Kollegah, some keep saying, shouldn’t have written all his lyrics himself. The allegation and also the spin that he copied punchlines from so-called freetypers – i.e. from people who share their own rap lyrics in writing without necessarily wanting to convert them to music – in rap forums are older. In April 2022, the YouTuber Alicia Joe dedicated a video to the topic that caused a wave of attention. What is new is that one of these freetypers answered detailed questions about his work for Kollegah and his handling of foreign material in an interview lasting several hours and shared the assessment that this affected between 30 and 50 percent of the Düsseldorfer’s lines.

On March 18, Marvin California, German rap content creator and big Kollegah fan, published an interview with Robbie Banks. Banks is one of those freetypers who also processed his past with Kollegah in a diss last year.

The interview and the allegations

In a largely bygone era of German hip-hop, around 2008, Kollegah got in touch with him via the MZEE forum. One young rap fan, the other an established rapper with his own forum background. A scene leader who had worked his way from the internet into the industry.

According to the statement, Kollegah wrote him a compliment for his texts and asked him whether he could use some of the Osnabrück native’s lines. From the initial use of existing material, a permanent ghostwriting job developed over the years. From today’s point of view rather harmless, at that time absolutely frowned upon. And if it hadn’t always been important for Kollegah to emphasize that he writes all of his texts himself, at most a few lines were written together with others or possibly taken over by others (according to the chronology), the potential for image damage would also be certain not so great. But the story is a bit bigger. Also because the situation is at least verifiable.
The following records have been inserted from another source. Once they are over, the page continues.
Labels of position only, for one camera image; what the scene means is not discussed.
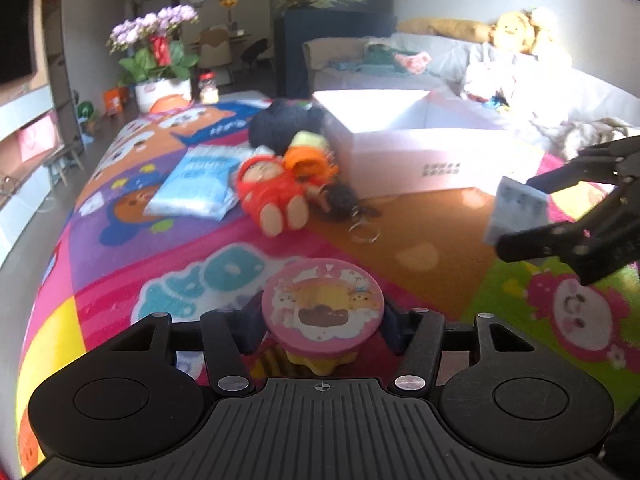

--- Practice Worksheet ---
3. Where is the white tv shelf unit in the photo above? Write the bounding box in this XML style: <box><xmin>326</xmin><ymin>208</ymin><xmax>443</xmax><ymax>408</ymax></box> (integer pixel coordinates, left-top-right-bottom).
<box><xmin>1</xmin><ymin>84</ymin><xmax>84</xmax><ymax>259</ymax></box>

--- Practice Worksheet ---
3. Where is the orange pumpkin bucket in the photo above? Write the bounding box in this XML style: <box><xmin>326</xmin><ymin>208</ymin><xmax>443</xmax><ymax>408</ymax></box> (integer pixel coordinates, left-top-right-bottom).
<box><xmin>149</xmin><ymin>94</ymin><xmax>192</xmax><ymax>115</ymax></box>

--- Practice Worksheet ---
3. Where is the green clothing on sofa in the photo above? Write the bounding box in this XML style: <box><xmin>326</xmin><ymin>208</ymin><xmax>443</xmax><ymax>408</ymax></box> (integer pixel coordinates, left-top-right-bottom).
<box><xmin>329</xmin><ymin>44</ymin><xmax>432</xmax><ymax>76</ymax></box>

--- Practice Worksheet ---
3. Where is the white battery charger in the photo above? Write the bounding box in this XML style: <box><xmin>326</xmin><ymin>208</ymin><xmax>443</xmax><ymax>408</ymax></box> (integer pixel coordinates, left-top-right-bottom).
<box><xmin>483</xmin><ymin>177</ymin><xmax>549</xmax><ymax>246</ymax></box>

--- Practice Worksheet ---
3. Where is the yellow duck plush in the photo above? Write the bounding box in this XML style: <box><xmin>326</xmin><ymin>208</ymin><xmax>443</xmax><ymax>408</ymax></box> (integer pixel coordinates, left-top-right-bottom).
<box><xmin>489</xmin><ymin>12</ymin><xmax>536</xmax><ymax>54</ymax></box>

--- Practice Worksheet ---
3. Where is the yellow keychain charm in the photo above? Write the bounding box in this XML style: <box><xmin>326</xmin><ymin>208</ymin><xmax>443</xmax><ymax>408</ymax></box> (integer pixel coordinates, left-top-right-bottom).
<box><xmin>288</xmin><ymin>130</ymin><xmax>331</xmax><ymax>153</ymax></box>

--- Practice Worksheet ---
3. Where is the dark blue cabinet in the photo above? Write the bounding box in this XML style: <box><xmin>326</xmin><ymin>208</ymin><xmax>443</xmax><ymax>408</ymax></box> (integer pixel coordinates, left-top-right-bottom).
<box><xmin>273</xmin><ymin>9</ymin><xmax>397</xmax><ymax>99</ymax></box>

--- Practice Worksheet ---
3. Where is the black plush toy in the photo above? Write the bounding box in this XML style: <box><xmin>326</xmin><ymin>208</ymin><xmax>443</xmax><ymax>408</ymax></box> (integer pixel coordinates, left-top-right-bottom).
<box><xmin>248</xmin><ymin>100</ymin><xmax>324</xmax><ymax>156</ymax></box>

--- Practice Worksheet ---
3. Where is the colourful cartoon play mat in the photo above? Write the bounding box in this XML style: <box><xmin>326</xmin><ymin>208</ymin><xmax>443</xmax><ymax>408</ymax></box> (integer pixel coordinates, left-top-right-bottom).
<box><xmin>15</xmin><ymin>105</ymin><xmax>639</xmax><ymax>472</ymax></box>

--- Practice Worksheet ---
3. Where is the orange haired small doll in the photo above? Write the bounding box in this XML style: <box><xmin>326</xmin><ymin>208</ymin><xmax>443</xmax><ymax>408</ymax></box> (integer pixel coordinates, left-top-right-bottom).
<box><xmin>283</xmin><ymin>145</ymin><xmax>359</xmax><ymax>221</ymax></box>

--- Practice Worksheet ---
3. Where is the clear jar red lid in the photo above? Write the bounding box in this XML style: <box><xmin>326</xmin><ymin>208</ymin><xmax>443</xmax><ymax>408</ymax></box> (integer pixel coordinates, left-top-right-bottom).
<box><xmin>198</xmin><ymin>72</ymin><xmax>219</xmax><ymax>105</ymax></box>

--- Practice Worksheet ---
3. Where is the beige dining chair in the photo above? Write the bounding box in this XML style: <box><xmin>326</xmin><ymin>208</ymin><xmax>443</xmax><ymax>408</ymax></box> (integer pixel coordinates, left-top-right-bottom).
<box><xmin>198</xmin><ymin>26</ymin><xmax>234</xmax><ymax>84</ymax></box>

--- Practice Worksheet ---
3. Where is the metal key ring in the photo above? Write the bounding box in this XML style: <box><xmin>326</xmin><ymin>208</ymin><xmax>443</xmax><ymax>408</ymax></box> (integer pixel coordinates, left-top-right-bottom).
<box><xmin>347</xmin><ymin>206</ymin><xmax>382</xmax><ymax>245</ymax></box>

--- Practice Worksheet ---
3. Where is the pink lid yellow toy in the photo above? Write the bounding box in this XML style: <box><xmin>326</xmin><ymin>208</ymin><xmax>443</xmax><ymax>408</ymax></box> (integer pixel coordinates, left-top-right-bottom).
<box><xmin>262</xmin><ymin>258</ymin><xmax>384</xmax><ymax>376</ymax></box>

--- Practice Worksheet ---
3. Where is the pink paper bag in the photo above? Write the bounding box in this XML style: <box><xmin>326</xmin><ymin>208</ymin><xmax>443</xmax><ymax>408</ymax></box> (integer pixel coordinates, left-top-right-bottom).
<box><xmin>16</xmin><ymin>113</ymin><xmax>60</xmax><ymax>162</ymax></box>

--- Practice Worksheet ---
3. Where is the grey covered sofa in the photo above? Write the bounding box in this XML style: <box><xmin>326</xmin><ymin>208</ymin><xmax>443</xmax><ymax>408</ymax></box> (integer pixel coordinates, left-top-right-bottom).
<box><xmin>314</xmin><ymin>32</ymin><xmax>639</xmax><ymax>160</ymax></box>

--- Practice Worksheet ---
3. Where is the red hooded doll figure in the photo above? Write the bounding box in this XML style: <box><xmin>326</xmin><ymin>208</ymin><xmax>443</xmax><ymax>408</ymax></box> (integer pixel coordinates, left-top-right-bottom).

On the Genius website, some freetypers have therefore recently started To document duplications between forum posts and lines of text on Kollegah albums. So far (as of March 23, 2023) about 490 text passages have been collected. A slightly skeptical amount of correspondence between the thoughts of one, albeit talented, individual and the creative energy of dozens.
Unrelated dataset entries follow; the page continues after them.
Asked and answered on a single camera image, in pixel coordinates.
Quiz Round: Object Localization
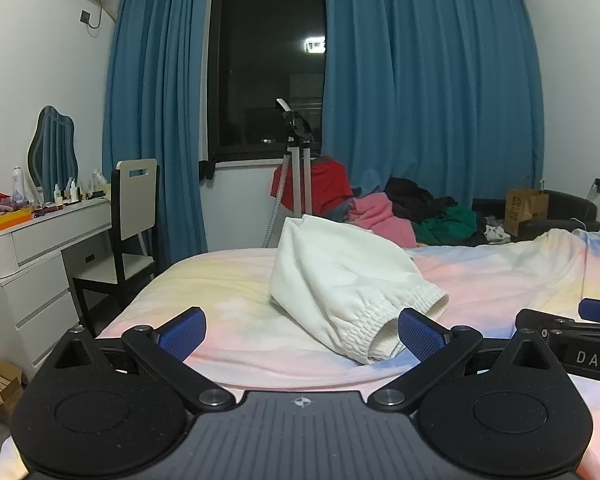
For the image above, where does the black armchair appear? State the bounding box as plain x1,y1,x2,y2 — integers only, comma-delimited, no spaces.
471,188,600,242

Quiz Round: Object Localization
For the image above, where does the white zip-up garment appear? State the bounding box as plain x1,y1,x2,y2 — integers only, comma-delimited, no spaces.
270,214,449,365

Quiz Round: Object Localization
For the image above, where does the white black chair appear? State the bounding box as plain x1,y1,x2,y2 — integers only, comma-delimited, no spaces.
72,158,160,335

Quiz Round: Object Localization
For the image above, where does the orange tray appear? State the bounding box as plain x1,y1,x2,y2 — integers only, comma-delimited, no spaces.
0,209,33,232

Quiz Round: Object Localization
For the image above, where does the dark window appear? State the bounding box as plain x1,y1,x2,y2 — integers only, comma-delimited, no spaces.
207,0,326,162

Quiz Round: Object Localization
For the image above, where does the white vanity desk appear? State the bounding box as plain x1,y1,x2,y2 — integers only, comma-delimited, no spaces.
0,198,111,378

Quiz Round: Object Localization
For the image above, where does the blue curtain right panel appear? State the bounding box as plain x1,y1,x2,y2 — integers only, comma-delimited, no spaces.
322,0,544,205

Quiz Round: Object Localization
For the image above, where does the blue curtain left panel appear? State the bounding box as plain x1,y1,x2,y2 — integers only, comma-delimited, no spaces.
102,0,207,269

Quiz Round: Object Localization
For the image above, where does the red garment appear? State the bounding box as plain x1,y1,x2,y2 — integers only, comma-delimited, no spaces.
270,157,354,216

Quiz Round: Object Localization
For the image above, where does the white spray bottle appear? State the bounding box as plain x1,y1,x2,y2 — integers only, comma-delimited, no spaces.
12,166,27,205

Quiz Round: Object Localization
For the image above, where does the cardboard box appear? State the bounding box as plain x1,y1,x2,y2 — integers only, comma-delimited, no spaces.
0,360,23,425

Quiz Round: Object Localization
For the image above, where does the blue curtain panel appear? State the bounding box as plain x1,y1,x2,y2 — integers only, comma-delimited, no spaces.
102,0,207,269
322,0,544,205

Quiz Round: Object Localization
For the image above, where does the green garment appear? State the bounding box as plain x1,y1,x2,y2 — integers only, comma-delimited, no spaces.
412,205,478,246

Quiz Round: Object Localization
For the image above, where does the pink garment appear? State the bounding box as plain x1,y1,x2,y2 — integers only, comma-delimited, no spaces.
347,193,417,248

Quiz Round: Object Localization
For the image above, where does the pastel tie-dye bed sheet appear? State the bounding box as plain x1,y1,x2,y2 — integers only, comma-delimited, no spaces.
0,226,600,480

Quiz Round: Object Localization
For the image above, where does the wavy vanity mirror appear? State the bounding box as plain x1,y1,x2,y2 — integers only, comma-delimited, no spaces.
27,105,79,203

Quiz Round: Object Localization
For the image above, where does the brown paper bag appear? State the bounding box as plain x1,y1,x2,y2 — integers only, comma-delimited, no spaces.
504,188,550,237

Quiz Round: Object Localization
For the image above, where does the white camera tripod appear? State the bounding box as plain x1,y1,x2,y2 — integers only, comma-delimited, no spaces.
262,98,313,248

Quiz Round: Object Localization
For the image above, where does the black garment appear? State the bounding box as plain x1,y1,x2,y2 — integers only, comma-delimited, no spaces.
384,178,458,224
In the interview, Banks further reveals that the self-proclaimed boss also approached a number of other forum users. In addition to explicit ghostwriting by them and the creative exchange in groups and possibly also personally, which at least implies consent to the use of one’s own material by someone else, he has at least focused on his penultimate album ZUHÄLTERTAPE, VOL. 5 also served on public contributions. Banks understands that as these were some of his own, posted through alternate accounts. He also never saw any money for his contributions – but was given the complete Kollegah discography (from around the year 2014) on CD.

A whole lot of lines

What leads to the real dilemma is the extent of this discography (past and present) from battle rounds and singles to the pimp and hoodtape series to ten solo albums and the JUNG BRUTAL GOOD AWESOME records with Farid Bang. How is one person supposed to cope with that? And in a way that, in addition to the new dimensions of the “alpha” idea in the last five years – including think-it-yourself phrases, overpriced masculinity coaching and fascist-like aesthetics – can continue to convince people with the old image?
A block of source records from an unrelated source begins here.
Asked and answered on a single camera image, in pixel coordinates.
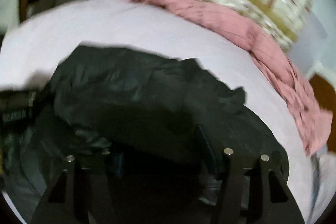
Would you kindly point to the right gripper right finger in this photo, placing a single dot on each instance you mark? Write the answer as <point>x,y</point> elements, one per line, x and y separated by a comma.
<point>249,187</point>

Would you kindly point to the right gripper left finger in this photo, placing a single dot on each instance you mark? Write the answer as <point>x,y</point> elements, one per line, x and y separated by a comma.
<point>81,192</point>

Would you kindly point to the black padded jacket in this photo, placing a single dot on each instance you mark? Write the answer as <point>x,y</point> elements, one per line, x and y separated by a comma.
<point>144,108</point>

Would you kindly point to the pink quilted blanket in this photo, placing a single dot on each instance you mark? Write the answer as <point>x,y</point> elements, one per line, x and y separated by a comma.
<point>312,121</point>

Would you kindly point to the white and wood headboard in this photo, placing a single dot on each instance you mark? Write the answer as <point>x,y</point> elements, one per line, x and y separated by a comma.
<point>322,80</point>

Exactly: not alone. In order to maintain the myth of Felix – wrong middle name Antoine – Blume, Kollegah obviously needed help. And on a scale that, according to Robbie Banks, could make up almost half of the ouevre that made such a fascination out of the exaggerated mafia gangster pimp image. Nevertheless, Robbie Banks emphasizes that Kollegah is an extremely good copywriter. The documented duplications often do not meet word for word, but in ideas and rhymes.

FREE SPIRIT, the 38-year-old’s current album, was released in August 2022. It has 25 tracks and a running time of one and a half hours. In 2021 came the fifth ZHÄLTERTAPE – 37 tracks, two and a half hours long. Kollegah has not commented on the allegations. However, last Sunday (March 26) he published a video on TikTok in which he quickly wrote down any words into a text for a recurring challenge.